Die Theorie des Spot
Man will den Teufel ja nicht an die Wand malen, aber das Problem ist wohl jedem bekannt: im Handy-Zeitalter ist man zwar augenscheinlich immer mit der Außenwelt verbunden und dennoch gibt es im Gelände und im Gebirge noch genug weiße Flecken an denen das Handy keinen Empfang hat. Was also tun, wenn doch mal etwas passiert und man um Hilfe rufen muss? Nebenbei hat die Sache dann noch den zweiten Haken, dass die eigene Position meist nur grob bekannt ist. Rettungsdienste können Handys zwar orten, wobei hier wieder das Problem mit dem Empfang eine Rolle spielt. Eine mögliche Lösung für all jene, die viel draußen unterwegs sind und auf eine gewisse Sicherheitsreserve nicht verzichten wollen ist der so genannte Spot Satellite GPS Messenger.

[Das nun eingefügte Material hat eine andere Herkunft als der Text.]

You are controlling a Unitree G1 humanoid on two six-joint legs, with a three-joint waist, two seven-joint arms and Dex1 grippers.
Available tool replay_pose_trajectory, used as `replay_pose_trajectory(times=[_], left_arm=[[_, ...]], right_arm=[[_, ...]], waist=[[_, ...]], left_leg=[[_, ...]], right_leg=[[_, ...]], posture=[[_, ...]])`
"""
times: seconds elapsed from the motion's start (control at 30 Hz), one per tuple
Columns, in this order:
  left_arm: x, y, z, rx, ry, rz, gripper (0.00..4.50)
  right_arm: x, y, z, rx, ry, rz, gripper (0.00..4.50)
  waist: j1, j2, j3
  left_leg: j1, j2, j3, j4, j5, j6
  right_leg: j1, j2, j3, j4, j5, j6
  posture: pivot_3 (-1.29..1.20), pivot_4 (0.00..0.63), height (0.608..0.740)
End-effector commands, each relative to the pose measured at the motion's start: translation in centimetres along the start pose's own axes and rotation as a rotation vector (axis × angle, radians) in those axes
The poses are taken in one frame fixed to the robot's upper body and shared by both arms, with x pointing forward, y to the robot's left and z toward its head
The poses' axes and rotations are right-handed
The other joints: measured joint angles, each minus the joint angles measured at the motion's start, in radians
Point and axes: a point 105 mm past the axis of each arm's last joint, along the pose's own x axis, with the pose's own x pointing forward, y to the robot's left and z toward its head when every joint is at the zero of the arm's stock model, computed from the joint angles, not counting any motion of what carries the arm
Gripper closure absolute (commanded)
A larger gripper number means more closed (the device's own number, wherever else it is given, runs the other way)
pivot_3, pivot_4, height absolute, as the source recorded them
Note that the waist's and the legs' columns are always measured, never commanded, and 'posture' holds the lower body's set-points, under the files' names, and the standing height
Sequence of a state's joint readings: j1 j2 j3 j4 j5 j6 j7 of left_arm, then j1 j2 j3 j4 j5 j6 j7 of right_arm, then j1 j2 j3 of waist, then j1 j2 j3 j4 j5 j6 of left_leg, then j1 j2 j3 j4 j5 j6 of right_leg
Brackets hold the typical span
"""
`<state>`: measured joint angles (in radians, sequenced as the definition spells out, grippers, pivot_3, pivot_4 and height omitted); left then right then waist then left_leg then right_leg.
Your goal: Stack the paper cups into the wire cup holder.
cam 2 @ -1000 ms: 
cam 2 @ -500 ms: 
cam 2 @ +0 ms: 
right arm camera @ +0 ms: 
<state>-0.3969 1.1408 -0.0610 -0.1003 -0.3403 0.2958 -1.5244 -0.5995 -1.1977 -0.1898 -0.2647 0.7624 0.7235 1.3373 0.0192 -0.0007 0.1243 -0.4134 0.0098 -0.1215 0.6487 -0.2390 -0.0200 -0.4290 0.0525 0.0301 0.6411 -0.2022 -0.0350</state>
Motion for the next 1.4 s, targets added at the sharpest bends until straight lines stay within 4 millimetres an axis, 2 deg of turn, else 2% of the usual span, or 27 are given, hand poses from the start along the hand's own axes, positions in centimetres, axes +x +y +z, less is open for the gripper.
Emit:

Das kleine orangene Gerät kann satelliten-gestützt Nachrichten übermitteln, die im Vorfeld verfasst wurden. Man ist also nicht in der Lage mit dem Spot Texte wie bei SMS zu verfassen, was aber auch nicht unbeding sein muss. Das Spot Satellite GPS Messenger sieht vor, dass man zwischen zwei Messages wählen kann, die ebenso über zwei eigene Tasten ausgelöst werden, die als “Help“ und als “OK“ bezeichnet sind. Die Idee dahinter ist recht einfach: ein zuvor festgelegter Personenkreis erhält entweder eine Nachricht, die besagt, dass alles in Ordnung ist oder die mitteilt, dass man gerade in der Klemme steckt. Die Spot Nachricht kann hierbei als SMS oder als E-Mail verschickt werden. Mit dem Spot Satellite GPS Messenger ist man also immer in der Lage, die Daheimgebliebenen über die momentane Situation zu informieren, wobei der große Vorteil darin liegt, dass mit jeder Spot-Nachricht auch die genauen GPS-Koordinaten übermittelt werden.